_WORK ORDER_
Report each line from the listing that the string "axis" appears in.

_AVAILABLE DATA_
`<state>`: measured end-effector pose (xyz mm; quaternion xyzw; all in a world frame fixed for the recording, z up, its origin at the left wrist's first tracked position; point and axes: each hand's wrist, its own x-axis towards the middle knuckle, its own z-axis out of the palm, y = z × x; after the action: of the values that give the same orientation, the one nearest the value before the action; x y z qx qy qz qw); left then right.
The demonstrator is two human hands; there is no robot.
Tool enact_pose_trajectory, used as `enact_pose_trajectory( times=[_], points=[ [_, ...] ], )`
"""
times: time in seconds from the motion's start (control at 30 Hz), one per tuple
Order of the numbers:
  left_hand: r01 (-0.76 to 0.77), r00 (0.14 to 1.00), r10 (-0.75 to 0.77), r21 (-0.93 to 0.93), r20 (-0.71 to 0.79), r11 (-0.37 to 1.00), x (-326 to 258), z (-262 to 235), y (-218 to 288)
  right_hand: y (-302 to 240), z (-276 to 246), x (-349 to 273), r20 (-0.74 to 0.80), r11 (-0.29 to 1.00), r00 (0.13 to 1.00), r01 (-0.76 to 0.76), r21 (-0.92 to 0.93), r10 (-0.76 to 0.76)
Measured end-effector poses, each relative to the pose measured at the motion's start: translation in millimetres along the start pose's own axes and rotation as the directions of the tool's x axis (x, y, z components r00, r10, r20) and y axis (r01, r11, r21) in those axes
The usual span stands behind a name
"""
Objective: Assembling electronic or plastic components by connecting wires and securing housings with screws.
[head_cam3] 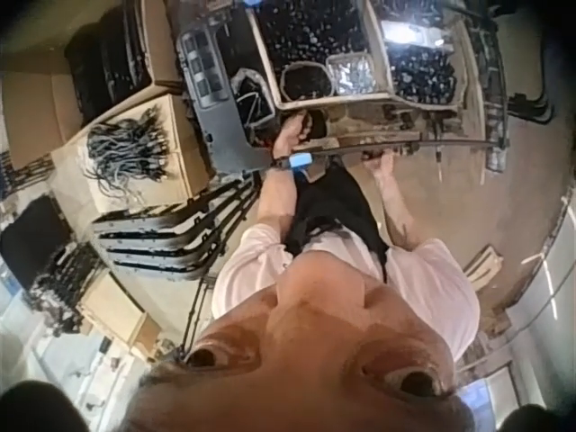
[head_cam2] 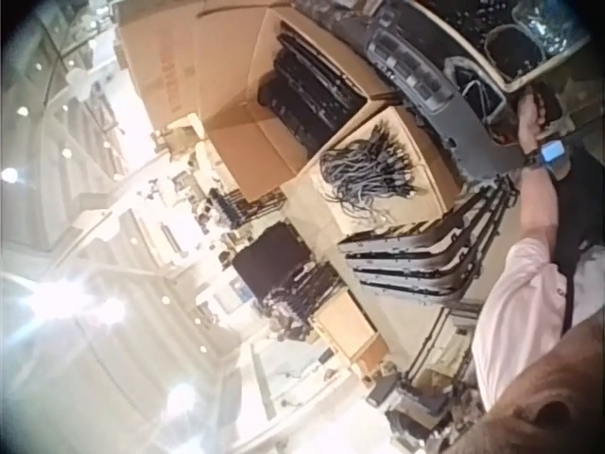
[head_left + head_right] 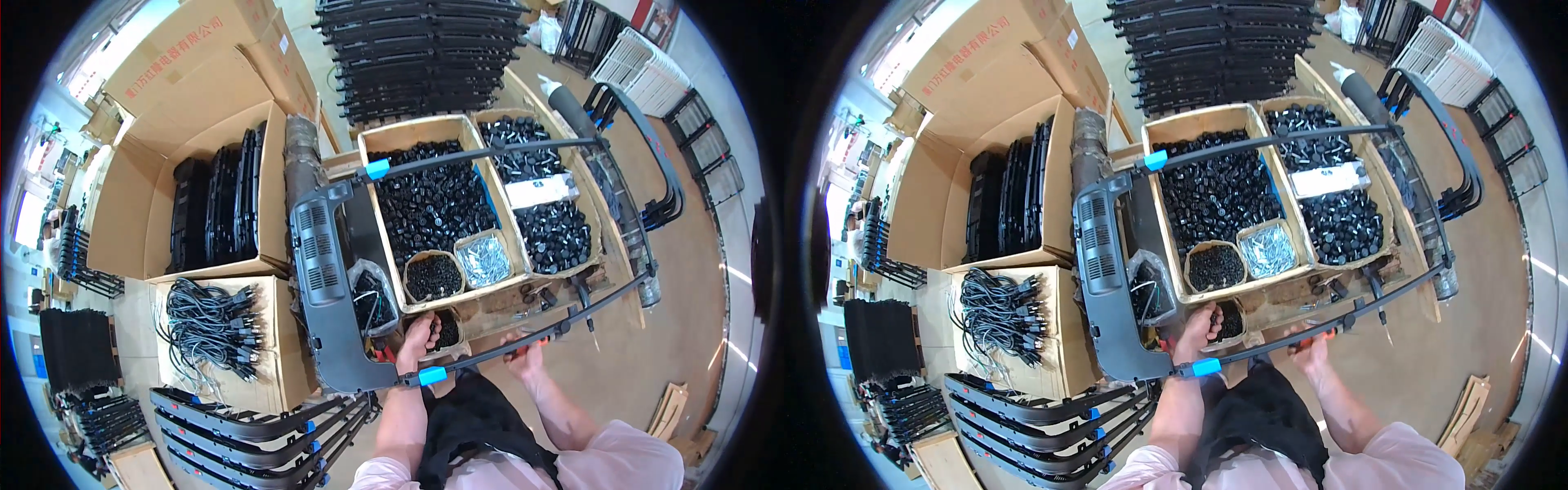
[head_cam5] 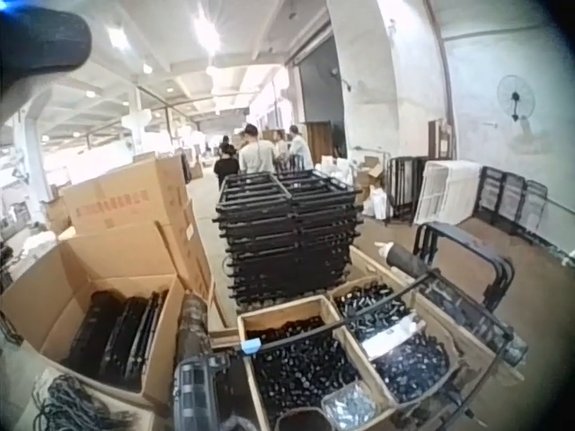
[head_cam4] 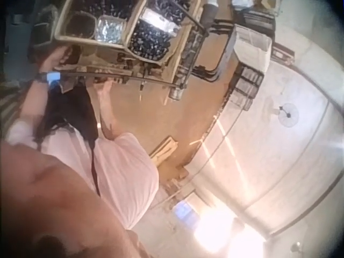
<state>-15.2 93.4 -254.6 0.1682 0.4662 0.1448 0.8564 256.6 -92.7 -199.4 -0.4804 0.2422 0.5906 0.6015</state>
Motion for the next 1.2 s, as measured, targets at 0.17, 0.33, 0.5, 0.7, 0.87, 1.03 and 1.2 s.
enact_pose_trajectory(
  times=[0.17,0.33,0.5,0.7,0.87,1.03,1.2],
  points=[
    [-0.137,0.981,0.155,-0.147,0.116,0.980,-5.6,5.7,-4.9,21.2,-20.1,-65.7,0.069,0.993,0.995,0.074,-0.089,-0.068],
    [-0.265,0.922,0.332,-0.300,0.199,0.916,-14.1,7.7,-15.2,9.0,-41.2,-97.9,0.176,0.989,0.983,-0.034,-0.147,0.060],
    [-0.378,0.916,0.389,-0.107,0.098,0.919,-22.9,16.7,-16.9,-14.5,47.6,-214.4,0.310,0.718,0.869,0.495,-0.490,-0.387],
    [-0.373,0.926,0.378,-0.135,0.011,0.918,-46.9,21.2,-16.5,-66.8,111.9,-264.5,0.802,-0.068,0.389,0.882,-0.467,-0.453],
    [-0.448,0.894,0.439,-0.141,-0.092,0.883,-67.4,22.2,-43.3,-82.8,158.0,-235.8,0.836,0.113,0.327,0.944,-0.309,-0.441],
    [-0.351,0.932,0.314,-0.226,-0.183,0.909,-97.6,19.4,-81.6,-96.9,175.9,-210.6,0.902,0.125,0.385,0.922,-0.367,-0.193],
    [-0.345,0.924,0.262,-0.310,-0.279,0.886,-164.3,41.6,-101.2,-95.8,205.3,-202.8,0.902,0.073,0.430,0.899,-0.432,0.038]
  ],
)
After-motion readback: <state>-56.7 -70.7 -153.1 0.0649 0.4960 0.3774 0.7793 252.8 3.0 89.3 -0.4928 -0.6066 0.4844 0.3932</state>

_ANSWER FOR THIS EXERCISE_
`<state>`: measured end-effector pose (xyz mm; quaternion xyzw; all in a world frame fixed for the recording, z up, its origin at the left wrist's first tracked position; point and axes: each hand's wrist, its own x-axis towards the middle knuckle, its own z-axis out of the palm, y = z × x; after the action: of the values that give the same orientation, the one nearest the value before the action; x y z qx qy qz qw); left then right.
Measured end-effector poses, each relative to the pose measured at the motion's start: translation in millimetres along the start pose's own axes and rotation as the directions of the tool's x axis (x, y, z components r00, r10, r20) and y axis (r01, r11, r21) in those axes

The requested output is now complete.